At the 2025 summit, NATO countries came to the table with a commitment to increases aimed at 5%. President Trump hailed this as a validation of his pressure campaign, claiming that nations were on their way to paying their fair share. NATO data shows that 22 of the alliance’s 32 members met or exceeded the 2% benchmark in 2024, but had nine nations fall short of the goal previously agreed to during the 2014 summit

This commitment to 5% GDP contribution for defense by 2035, by all nations but Spain, marked a big win for alliance-wide burden-sharing and bolstered the U.S. influence in driving NATO priorities and actions.

President Trump singled out Spain as an exception, criticizing its continued failure to meet the alliance’s 2% GDP defense target. Unlike many member states that have increased military budgets in response to U.S. pressure, Spain remains an outlier. Spain’s Prime Minister, Pedro Sánchez, said they will not meet the 5% defense spending goal, calling the 2% target sufficient and realistic for their country.

In comments about the NATO nations, President Trump stated, “They want to protect their country and they need the United States.” He also discussed the impact that meeting with the NATO representatives had on him, “I left here differently.

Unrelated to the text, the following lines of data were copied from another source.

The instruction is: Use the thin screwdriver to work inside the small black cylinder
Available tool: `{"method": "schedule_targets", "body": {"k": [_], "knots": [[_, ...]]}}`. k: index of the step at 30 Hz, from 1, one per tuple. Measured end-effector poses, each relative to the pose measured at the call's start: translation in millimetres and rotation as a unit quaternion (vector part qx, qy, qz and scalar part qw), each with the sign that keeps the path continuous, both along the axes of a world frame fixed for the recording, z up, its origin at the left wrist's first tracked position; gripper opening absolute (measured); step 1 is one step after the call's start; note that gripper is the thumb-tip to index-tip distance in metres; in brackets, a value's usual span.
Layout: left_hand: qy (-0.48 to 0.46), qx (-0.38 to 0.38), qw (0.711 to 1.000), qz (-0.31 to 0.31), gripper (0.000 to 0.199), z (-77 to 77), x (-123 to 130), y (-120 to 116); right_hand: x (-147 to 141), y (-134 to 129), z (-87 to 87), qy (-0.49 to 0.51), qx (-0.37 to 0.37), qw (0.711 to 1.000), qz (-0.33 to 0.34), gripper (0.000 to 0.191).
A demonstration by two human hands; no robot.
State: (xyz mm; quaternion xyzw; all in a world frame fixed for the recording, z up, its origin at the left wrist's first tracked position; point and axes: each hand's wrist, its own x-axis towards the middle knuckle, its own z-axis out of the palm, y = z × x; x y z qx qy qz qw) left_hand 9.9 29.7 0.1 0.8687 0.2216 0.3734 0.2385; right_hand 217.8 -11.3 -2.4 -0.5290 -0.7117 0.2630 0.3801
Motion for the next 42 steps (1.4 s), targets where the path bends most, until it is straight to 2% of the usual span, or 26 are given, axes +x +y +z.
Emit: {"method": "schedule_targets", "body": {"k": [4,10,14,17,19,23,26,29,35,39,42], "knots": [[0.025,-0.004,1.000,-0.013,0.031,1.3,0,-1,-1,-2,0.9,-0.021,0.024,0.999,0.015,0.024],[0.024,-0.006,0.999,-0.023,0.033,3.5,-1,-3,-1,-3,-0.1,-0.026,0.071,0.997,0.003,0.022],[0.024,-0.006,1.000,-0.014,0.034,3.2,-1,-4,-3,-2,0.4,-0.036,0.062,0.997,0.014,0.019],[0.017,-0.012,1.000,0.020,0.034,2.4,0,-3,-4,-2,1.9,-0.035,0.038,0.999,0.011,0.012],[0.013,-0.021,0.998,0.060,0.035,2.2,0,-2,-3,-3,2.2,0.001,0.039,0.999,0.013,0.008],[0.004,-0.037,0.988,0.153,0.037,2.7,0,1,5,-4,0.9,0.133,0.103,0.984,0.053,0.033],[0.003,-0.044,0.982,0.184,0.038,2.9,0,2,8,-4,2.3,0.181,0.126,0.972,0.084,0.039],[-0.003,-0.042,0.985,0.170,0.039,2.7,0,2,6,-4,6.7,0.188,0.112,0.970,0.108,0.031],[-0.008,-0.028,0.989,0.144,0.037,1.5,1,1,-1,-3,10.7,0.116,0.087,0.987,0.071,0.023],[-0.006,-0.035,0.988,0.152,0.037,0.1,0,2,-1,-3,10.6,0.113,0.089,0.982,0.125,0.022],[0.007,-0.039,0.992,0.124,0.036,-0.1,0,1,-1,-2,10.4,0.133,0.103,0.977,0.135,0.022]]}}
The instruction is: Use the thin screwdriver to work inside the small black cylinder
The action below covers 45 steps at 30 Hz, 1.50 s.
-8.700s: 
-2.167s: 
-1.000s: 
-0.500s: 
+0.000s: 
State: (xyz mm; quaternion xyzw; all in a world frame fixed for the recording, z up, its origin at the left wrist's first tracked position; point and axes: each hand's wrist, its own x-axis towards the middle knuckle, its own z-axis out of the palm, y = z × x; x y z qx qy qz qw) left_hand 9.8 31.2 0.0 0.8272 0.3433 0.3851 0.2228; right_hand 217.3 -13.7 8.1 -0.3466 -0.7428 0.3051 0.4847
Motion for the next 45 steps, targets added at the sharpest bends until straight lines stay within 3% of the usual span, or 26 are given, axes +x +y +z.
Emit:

I left here saying that these people really love their countries, it’s not a rip-off and we’re here to help them protect their country.” 

President Trump’s remarks highlighted sovereignty as a shared value among allies, emphasized the importance of national identity and independent decision-making, while ensuring that all NATO nations prioritize cooperation and true partnership. The reframing of past criticisms and a new positive tone marked a subtle evolution in President Trump’s foreign policy rhetoric. His rhetoric previously existed as a blunt rejection of NATO as it stood, and a rejection of the U.S. serving as a welfare arm, to an embrace of cooperation rooted in respect for mutual principles and our allies.